Exactly the lines below from the one with "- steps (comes" up to and including the one with "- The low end" make up the answer, with nothing else added.

==== INPUT DATA ====

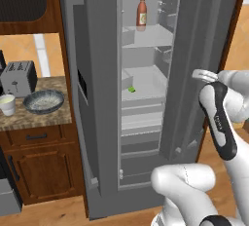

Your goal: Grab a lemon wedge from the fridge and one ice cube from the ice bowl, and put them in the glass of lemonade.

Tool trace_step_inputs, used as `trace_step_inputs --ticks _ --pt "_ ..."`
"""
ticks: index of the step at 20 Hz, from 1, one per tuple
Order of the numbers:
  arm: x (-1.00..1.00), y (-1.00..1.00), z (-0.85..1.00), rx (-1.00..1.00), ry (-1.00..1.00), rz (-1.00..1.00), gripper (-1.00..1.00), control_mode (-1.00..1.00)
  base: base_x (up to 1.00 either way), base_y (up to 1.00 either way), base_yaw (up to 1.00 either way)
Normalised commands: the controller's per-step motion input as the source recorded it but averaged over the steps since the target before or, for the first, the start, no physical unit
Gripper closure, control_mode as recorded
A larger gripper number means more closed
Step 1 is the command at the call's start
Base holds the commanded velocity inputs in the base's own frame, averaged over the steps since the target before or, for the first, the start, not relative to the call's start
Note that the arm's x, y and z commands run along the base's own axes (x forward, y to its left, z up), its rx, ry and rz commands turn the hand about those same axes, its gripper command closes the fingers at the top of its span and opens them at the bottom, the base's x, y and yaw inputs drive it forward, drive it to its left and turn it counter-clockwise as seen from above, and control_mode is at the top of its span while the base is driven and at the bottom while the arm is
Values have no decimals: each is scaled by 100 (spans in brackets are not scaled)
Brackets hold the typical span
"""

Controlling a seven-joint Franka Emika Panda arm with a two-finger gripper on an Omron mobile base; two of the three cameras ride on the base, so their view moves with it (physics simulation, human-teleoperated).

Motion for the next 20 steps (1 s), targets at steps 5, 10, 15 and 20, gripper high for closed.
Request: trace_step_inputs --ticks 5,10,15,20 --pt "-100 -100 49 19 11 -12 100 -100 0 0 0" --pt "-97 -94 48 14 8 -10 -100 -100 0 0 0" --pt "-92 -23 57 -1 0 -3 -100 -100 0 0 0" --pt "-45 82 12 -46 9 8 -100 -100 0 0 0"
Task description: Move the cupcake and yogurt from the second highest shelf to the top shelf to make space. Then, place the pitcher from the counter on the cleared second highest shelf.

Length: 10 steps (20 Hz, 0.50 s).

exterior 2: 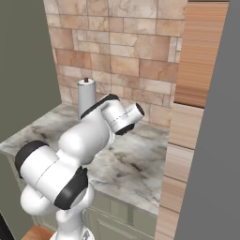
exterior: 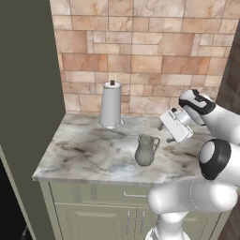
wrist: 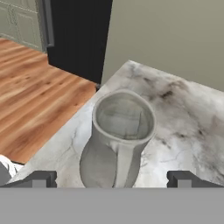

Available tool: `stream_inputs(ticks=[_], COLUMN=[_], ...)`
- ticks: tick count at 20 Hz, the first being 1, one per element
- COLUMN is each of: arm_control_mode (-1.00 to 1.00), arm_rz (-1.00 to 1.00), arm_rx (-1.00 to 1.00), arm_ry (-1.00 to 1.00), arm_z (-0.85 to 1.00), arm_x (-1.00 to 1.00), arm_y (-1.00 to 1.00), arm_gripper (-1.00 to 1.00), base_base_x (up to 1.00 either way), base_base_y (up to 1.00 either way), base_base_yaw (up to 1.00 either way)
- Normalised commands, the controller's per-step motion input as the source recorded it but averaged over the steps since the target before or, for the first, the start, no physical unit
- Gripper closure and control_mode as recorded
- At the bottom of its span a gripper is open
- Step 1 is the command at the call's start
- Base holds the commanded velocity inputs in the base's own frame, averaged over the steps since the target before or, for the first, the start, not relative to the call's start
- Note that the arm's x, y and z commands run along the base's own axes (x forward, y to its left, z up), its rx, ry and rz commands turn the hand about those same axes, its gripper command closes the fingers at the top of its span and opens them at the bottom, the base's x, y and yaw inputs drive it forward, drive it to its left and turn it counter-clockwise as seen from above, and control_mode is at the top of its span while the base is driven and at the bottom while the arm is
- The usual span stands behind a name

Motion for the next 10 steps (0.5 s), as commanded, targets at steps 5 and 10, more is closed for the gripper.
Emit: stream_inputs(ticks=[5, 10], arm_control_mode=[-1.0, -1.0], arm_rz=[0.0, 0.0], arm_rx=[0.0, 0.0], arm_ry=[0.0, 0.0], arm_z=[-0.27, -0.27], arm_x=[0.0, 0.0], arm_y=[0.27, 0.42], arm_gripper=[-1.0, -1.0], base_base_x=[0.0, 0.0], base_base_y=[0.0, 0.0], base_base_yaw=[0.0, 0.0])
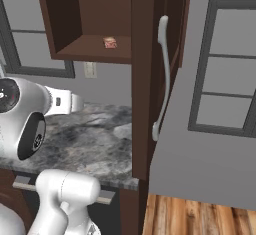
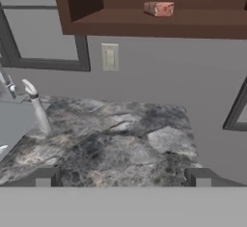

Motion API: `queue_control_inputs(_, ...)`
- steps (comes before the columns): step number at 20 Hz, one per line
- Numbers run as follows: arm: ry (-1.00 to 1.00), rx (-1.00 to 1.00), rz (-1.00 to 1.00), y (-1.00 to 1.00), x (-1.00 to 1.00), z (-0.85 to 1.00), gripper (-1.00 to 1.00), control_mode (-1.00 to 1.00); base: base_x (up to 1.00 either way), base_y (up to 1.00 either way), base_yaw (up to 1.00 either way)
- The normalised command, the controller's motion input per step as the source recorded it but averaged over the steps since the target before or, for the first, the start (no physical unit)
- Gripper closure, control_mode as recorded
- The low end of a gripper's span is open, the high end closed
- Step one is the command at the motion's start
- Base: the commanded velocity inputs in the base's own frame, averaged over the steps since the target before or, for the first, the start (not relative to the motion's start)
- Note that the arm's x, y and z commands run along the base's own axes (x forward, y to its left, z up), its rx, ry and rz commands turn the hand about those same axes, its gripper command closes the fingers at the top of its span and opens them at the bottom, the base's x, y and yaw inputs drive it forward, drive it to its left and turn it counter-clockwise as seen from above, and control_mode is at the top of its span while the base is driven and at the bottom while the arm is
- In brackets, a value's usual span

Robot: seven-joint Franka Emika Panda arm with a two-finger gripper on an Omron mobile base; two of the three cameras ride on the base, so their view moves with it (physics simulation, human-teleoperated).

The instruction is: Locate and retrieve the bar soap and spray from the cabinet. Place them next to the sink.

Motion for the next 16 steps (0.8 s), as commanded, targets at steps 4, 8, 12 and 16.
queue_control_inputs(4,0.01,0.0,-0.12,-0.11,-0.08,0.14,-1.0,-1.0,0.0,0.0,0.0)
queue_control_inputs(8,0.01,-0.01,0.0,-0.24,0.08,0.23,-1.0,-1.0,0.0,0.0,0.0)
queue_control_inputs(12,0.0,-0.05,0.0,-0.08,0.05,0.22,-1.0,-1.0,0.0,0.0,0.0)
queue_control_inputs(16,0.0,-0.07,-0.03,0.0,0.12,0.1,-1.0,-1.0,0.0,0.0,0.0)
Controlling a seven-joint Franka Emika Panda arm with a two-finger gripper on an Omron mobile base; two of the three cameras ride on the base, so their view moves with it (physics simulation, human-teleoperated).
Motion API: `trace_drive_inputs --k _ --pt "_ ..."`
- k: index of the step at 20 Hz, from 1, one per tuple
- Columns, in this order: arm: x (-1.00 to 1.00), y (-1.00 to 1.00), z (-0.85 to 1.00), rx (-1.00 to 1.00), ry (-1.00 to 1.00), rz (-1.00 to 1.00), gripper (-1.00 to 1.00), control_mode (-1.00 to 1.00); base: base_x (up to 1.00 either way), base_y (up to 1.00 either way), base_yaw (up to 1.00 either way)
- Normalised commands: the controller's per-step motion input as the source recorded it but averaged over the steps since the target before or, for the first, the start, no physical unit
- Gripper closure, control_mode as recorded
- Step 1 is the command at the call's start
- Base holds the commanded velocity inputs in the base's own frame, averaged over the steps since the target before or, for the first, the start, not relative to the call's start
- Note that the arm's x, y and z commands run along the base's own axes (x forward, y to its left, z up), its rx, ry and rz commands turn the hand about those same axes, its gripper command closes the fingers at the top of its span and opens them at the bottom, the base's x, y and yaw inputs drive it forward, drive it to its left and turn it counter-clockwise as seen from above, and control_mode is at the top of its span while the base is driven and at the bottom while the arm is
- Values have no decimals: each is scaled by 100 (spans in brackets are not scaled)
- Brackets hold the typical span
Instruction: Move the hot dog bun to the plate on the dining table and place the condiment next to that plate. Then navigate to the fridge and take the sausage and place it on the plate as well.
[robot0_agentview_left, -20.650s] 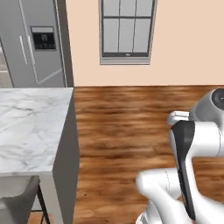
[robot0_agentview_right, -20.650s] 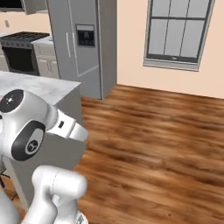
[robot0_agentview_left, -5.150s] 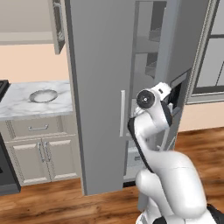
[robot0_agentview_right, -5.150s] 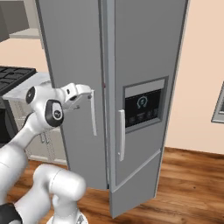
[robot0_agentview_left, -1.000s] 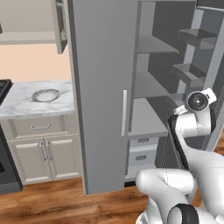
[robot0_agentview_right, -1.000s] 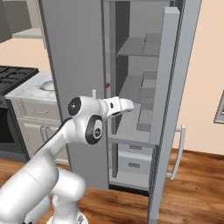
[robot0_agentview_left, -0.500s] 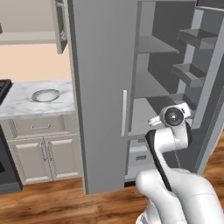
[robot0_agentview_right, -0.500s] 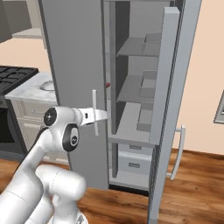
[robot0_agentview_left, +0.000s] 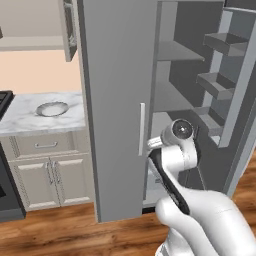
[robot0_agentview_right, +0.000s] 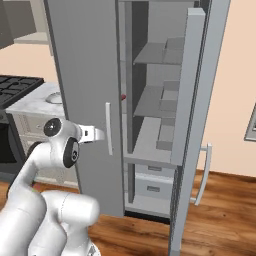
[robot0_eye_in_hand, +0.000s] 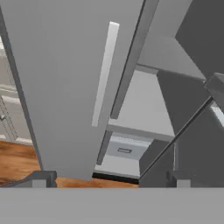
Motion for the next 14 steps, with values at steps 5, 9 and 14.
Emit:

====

OUTPUT FOR THIS TASK
- steps (comes before the columns): step number at 20 Hz, one per line
- Numbers run as follows: arm: ry (-1.00 to 1.00), rx (-1.00 to 1.00), rz (-1.00 to 1.00), y (-1.00 to 1.00), x (-1.00 to 1.00), z (-0.85 to 1.00), gripper (-1.00 to 1.00), control_mode (-1.00 to 1.00); base: base_x (up to 1.00 either way), base_y (up to 1.00 either way), base_yaw (up to 1.00 either way)
- The normalised command, the controller's motion input per step as the source recorded it but averaged over the steps since the target before or, for the first, the start (no physical unit)
- Gripper closure, control_mode as recorded
- The low end of a gripper's span is open, the high end closed

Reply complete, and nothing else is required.